画面を見るとうちのリビングが映し出されていた。動画のようだ。
視点が低いな。床にセットしてあるのか。昨日、誰かが忍び込んだのか?
ヨルノが画面をタップすると動画が再生される。再生されてから数秒後誰かが入ってきた。その人物は見たことがあるピンク色な可愛いらしいフルフェイスのヘルメットを被って、四本腕のそれぞれの肘から先から二つに枝分かれている人物だった。
そいつはリビングに入ってきて数秒止まってから冷蔵庫にまっすぐ向かって、冷蔵庫からコンビニのプリンと思われる物を取り出して、空中に出現した黒い穴に放り込んだ。その後は静かに出ていくまでの姿が映し出されていた。
ただの異形な女がプリンを盗んでいった動画だった。
これ俺じゃないか。まさかあの時、ヨルノに撮られているとは思わなかった。それよりもリビングに隠れているとは気づかなかった。あの時は家の中を視界で見回りして、誰もいなかったから自分で買ったプリンを取って出かけただけだ。
記憶どころか映像も残っているのか。
記憶はそのままって書いたのに、自分以外の人も残っているし、映像も残っているわ。誰の記憶かは指定していなかったけど、ヨルノの様子を見る限りだと昨日の事件を関わっている人全員の記憶を残っていると見ていいだろう。

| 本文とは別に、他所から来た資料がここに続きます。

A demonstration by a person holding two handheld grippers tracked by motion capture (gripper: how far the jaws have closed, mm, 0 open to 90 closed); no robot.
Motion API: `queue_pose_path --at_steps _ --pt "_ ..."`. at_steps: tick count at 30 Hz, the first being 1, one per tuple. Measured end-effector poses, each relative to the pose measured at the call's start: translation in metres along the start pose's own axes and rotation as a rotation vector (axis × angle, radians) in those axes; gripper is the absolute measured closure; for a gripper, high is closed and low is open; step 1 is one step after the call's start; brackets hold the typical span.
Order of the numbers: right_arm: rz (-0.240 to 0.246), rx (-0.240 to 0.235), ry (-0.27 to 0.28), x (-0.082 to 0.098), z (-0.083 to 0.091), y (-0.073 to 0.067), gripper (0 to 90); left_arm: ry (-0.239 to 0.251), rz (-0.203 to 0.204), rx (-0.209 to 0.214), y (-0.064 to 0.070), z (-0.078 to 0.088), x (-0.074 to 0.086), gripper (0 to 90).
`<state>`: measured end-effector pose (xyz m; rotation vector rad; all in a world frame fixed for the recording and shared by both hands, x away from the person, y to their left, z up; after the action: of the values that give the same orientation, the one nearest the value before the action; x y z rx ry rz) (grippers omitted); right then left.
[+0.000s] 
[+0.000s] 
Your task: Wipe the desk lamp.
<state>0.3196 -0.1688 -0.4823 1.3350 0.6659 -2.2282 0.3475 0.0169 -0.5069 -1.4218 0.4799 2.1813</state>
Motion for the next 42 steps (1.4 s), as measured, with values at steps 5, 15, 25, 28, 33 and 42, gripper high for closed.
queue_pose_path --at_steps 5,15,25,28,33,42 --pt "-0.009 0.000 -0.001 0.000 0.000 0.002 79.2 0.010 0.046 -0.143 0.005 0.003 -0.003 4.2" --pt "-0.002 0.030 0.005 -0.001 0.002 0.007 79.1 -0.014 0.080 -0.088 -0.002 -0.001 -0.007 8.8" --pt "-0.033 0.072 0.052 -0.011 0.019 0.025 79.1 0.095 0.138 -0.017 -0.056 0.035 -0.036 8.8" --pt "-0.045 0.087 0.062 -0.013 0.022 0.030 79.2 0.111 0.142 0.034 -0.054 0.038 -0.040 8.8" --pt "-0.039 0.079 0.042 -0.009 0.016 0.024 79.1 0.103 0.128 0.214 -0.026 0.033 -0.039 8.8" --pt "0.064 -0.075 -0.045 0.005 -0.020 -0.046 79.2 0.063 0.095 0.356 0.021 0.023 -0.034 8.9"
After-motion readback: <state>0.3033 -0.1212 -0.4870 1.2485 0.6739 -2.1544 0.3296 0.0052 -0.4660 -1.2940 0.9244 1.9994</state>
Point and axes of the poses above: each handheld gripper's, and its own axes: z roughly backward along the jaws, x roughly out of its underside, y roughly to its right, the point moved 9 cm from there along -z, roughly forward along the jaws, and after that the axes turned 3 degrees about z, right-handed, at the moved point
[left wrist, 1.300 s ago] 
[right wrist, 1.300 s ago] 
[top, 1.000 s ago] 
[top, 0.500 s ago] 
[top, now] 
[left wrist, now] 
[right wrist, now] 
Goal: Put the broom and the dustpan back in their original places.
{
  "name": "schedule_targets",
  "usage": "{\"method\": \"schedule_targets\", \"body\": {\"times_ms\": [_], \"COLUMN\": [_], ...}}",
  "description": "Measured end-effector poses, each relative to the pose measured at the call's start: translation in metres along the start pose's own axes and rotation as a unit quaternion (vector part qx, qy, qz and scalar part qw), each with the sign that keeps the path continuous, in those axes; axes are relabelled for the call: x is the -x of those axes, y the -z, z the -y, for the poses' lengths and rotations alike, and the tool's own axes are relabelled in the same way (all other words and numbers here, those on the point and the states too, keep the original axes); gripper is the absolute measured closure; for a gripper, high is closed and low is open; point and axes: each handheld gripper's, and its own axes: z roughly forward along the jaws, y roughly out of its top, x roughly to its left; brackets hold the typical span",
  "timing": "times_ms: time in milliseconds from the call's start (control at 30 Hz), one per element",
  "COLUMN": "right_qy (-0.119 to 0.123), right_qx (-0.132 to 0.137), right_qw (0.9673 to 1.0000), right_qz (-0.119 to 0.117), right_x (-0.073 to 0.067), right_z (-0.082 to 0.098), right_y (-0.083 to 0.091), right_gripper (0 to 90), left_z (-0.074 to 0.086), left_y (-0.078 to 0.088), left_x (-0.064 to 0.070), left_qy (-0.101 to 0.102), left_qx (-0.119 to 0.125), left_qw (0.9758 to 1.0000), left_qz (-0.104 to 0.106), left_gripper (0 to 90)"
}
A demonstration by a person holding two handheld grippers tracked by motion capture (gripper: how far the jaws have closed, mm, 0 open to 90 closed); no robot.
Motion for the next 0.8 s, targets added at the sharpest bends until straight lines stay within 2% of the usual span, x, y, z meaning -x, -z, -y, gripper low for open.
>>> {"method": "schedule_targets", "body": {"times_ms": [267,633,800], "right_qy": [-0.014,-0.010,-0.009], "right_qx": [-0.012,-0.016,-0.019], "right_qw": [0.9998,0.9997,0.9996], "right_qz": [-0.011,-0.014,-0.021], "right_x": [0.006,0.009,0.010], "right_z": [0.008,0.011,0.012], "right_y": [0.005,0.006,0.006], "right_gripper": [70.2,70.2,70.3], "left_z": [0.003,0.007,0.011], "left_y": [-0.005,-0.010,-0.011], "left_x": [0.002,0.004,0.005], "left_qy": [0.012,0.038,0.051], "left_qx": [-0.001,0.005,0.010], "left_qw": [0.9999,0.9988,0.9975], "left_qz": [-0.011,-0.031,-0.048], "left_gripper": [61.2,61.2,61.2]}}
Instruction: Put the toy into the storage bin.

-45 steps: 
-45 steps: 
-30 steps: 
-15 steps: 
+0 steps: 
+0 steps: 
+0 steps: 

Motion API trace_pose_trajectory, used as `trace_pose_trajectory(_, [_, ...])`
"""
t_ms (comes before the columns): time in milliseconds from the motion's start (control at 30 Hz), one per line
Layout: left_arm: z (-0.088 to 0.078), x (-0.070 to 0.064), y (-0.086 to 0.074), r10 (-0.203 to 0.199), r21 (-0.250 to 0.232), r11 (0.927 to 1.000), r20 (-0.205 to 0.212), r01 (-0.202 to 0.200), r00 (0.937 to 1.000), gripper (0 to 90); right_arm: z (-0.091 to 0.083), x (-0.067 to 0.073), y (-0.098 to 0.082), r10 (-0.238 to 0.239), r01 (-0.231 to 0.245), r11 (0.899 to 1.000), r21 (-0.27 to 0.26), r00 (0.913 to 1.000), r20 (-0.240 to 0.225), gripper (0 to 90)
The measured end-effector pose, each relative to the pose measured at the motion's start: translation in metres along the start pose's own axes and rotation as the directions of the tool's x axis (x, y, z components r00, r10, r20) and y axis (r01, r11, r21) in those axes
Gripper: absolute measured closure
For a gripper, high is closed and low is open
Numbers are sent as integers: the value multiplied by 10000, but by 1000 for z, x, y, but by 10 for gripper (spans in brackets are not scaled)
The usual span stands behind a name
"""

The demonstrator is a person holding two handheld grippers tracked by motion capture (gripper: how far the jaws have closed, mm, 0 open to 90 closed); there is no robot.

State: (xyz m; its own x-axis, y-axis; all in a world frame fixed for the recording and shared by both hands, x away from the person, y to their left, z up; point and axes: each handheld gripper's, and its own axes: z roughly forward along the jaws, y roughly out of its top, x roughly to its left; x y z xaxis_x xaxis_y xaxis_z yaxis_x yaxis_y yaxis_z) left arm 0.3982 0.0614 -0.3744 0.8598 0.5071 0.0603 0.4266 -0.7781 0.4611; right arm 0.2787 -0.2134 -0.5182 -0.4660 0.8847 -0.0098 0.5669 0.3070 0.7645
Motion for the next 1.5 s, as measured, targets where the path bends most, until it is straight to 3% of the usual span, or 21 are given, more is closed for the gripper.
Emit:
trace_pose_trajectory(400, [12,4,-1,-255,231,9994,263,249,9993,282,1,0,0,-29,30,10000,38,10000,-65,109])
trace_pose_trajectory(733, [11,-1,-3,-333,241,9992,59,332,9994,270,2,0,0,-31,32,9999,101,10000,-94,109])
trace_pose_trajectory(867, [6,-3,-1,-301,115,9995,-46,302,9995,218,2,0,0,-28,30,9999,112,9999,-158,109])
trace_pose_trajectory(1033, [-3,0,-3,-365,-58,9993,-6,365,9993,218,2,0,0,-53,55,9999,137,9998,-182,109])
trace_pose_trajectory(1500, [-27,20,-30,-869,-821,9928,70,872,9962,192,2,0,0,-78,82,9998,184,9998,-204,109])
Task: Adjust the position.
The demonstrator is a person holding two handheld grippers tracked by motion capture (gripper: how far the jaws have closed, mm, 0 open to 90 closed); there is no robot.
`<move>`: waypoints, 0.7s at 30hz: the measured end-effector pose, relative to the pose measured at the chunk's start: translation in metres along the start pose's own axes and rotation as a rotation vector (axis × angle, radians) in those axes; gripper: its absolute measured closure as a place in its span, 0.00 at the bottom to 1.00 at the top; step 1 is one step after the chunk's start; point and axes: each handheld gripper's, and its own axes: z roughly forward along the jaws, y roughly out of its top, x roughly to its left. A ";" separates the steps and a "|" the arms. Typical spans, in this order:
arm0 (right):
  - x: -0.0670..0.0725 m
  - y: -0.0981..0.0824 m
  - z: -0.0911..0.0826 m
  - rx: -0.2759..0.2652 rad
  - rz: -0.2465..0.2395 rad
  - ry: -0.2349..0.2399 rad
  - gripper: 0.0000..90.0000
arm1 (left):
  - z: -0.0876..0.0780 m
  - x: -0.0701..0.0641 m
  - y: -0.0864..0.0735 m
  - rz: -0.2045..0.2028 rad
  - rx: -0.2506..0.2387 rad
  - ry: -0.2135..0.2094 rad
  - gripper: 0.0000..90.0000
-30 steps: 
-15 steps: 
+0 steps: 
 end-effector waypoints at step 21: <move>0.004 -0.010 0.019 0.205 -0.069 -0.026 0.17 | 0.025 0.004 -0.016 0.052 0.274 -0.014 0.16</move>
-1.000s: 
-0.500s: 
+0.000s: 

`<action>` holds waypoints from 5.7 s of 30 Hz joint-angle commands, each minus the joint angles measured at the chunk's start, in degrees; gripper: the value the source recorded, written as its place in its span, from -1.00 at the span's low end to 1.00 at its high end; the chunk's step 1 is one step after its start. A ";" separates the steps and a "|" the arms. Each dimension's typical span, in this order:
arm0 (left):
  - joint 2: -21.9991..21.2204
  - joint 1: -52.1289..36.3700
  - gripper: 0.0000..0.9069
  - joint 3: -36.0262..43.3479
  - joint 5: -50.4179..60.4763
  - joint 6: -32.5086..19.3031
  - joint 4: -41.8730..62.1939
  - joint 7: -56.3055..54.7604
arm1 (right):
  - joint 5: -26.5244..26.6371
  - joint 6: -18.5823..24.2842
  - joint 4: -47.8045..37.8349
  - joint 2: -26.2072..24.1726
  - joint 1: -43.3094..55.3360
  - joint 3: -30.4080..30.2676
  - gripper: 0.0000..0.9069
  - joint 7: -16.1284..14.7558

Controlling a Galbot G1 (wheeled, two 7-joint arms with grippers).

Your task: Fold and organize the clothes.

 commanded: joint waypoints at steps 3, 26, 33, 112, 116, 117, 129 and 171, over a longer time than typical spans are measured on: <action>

映像や動画も記憶に含まれるのか。他の人の記憶が残っているのは俺にとって困ることはないけど、昨日の事件は起こらなかったことになっているからいつか昨日の事件が起きるかもしれない。
でも昨日の記憶が残っているからスーパーアルティメット団とかの組織が事前に止められて怒らないだろう。